Remember, with the stubs as they are in pandas-stubs, the code at https://github.com/microsoft/pylance-release/issues/5630#issuecomment-1998039356 passes fine with pyright on command line. So the stubs are correct with respect to both mypy and pyright as command line type checkers. So I would argue that the stubs are correct with respect to formal type checking.

You're saying they are incorrect in the context of doing "reachability analysis".

The issue here is the assumptions about reachability inferred by pyright in the context of pylance and VSCode, and the lack of control for users to turn off the reachability analysis.

debonte commented 8 months ago

the code at #5630 (comment) passes fine with pyright on command line

@Dr-Irv, please see my recent reply on the pandas-stubs issue. While pyright doesn't emit any diagnostics about unreachability, the Never overload effectively causes false negatives in the code after the concat call. https://github.com/pandas-dev/pandas-stubs/issues/888#issuecomment-1998112699

Dr-Irv commented 8 months ago

@Dr-Irv, please see my recent reply on the pandas-stubs issue. While pyright doesn't emit any diagnostics about unreachability, the Never overload effectively causes false negatives in the code after the concat call. pandas-dev/pandas-stubs#888 (comment)

@debonte and see my response at https://github.com/pandas-dev/pandas-stubs/issues/888#issuecomment-1998148761

Command line pyright does not exhibit what you show (and neither does mypy).

The fundamental issue is about the reachability analysis done within pylance/VSCode, which is why I opened #5640

erictraut commented 8 months ago

As I've already said, correct type evaluation requires reachability analysis. One cannot be done without the other. You can't just "turn off reachability analysis" and expect to get correct types.

Dr-Irv commented 8 months ago

As I've already said, correct type evaluation requires reachability analysis. One cannot be done without the other. You can't just "turn off reachability analysis" and expect to get correct types.

But if a user turns off type analysis in VS Code, then shouldn't the reachability analysis also be turned off if one can't be done without the other?

erictraut commented 8 months ago

There is no way to turn off type analysis in Pylance. All functionality within Pylance (completion suggestions, hover text, signature help, semantic tokens, etc.) relies on type analysis.
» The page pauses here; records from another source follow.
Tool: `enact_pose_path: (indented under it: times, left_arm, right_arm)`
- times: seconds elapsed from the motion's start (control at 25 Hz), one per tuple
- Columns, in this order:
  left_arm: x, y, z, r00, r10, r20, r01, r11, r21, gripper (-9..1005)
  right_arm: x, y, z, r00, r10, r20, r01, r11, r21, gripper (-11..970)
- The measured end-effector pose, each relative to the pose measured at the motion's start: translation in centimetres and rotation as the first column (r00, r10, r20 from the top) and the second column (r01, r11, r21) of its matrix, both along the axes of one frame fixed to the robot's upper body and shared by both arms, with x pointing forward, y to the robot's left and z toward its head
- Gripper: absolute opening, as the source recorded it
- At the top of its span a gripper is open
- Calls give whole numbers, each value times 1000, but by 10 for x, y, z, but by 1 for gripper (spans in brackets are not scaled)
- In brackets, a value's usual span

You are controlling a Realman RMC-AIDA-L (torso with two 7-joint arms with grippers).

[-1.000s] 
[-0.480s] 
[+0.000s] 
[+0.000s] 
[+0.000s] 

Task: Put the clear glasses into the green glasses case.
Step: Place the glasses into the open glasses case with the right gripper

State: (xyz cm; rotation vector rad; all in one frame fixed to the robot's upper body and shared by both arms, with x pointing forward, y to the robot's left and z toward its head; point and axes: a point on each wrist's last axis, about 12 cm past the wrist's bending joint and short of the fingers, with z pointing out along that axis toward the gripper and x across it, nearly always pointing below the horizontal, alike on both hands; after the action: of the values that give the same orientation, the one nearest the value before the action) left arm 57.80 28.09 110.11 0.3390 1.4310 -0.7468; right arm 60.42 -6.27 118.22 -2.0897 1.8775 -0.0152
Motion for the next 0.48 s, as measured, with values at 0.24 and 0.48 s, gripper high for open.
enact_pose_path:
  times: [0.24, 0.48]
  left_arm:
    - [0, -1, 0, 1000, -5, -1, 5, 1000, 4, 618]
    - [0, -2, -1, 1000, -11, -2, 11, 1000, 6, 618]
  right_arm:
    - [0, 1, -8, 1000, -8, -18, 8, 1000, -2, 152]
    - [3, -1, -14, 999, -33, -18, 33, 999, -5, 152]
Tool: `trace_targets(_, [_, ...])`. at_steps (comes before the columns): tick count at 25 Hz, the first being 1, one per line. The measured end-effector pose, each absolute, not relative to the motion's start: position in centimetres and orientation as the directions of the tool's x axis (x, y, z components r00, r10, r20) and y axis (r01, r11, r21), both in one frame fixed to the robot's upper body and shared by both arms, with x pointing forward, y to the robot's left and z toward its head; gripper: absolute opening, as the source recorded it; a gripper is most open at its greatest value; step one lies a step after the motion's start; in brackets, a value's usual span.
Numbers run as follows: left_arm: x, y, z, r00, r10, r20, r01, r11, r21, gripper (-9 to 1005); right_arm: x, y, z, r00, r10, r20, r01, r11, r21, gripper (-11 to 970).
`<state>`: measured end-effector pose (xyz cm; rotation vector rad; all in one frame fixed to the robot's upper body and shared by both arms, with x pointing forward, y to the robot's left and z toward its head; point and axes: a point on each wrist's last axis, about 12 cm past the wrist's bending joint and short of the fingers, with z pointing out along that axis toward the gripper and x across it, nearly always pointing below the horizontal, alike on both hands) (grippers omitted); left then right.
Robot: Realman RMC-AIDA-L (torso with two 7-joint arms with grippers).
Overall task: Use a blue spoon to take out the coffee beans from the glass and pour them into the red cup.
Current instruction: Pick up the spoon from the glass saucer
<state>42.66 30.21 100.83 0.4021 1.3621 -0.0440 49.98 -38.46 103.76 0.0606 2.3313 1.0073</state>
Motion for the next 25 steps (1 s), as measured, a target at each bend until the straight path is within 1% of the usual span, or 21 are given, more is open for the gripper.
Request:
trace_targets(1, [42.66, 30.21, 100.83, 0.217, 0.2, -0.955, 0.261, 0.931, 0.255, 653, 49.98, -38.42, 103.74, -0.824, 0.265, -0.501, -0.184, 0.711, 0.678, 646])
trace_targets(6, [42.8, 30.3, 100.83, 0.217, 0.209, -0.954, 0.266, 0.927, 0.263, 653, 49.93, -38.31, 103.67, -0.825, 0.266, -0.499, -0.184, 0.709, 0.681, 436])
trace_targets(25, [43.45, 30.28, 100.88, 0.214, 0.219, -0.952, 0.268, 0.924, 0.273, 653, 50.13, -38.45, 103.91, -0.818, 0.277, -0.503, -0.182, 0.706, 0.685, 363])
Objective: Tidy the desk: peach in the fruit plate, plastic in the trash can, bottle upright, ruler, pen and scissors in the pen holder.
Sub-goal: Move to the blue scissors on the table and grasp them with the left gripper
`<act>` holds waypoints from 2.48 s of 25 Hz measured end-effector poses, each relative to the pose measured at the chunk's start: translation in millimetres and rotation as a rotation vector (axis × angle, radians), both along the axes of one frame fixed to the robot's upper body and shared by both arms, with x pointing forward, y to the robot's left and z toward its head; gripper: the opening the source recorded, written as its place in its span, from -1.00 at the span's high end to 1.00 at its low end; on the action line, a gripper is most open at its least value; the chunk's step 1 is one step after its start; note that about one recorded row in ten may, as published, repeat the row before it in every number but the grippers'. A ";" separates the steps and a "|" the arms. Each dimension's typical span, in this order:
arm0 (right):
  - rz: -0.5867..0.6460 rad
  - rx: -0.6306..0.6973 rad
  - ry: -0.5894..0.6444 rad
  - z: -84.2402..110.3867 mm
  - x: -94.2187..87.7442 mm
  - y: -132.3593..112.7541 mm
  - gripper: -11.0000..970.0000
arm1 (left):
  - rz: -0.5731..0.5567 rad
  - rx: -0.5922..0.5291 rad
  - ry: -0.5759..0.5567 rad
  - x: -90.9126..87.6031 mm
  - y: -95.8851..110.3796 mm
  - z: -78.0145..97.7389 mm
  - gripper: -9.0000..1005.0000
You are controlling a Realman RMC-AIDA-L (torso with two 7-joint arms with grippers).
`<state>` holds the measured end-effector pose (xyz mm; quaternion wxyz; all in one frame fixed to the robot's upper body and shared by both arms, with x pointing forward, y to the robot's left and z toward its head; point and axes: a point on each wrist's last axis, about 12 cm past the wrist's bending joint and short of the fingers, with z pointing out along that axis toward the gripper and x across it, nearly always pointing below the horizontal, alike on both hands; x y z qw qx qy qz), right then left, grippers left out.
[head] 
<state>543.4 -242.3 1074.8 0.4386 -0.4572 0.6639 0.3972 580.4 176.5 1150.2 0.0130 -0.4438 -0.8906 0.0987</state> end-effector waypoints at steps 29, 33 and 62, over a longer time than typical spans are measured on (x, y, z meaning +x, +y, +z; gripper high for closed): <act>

If you set typeCheckingMode to "off", that simply suppresses certain classes of diagnostics. Reachability analysis and type analysis go hand in hand.

Dr-Irv commented 8 months ago

There is no way to turn off type analysis in Pylance. All functionality within Pylance (completion suggestions, hover text, signature help, semantic tokens, etc.) relies on type analysis. If you set typeCheckingMode to "off", that simply suppresses certain classes of diagnostics. Reachability analysis and type analysis go hand in hand.

OK, that makes sense. Maybe the option that is needed is "ignore stubs included with pylance" or "ignore specific packaged stubs included with pylance" ?? At least that would give people the option to temporarily suppress the issue if any stub package like pandas-stubs had an error like this one.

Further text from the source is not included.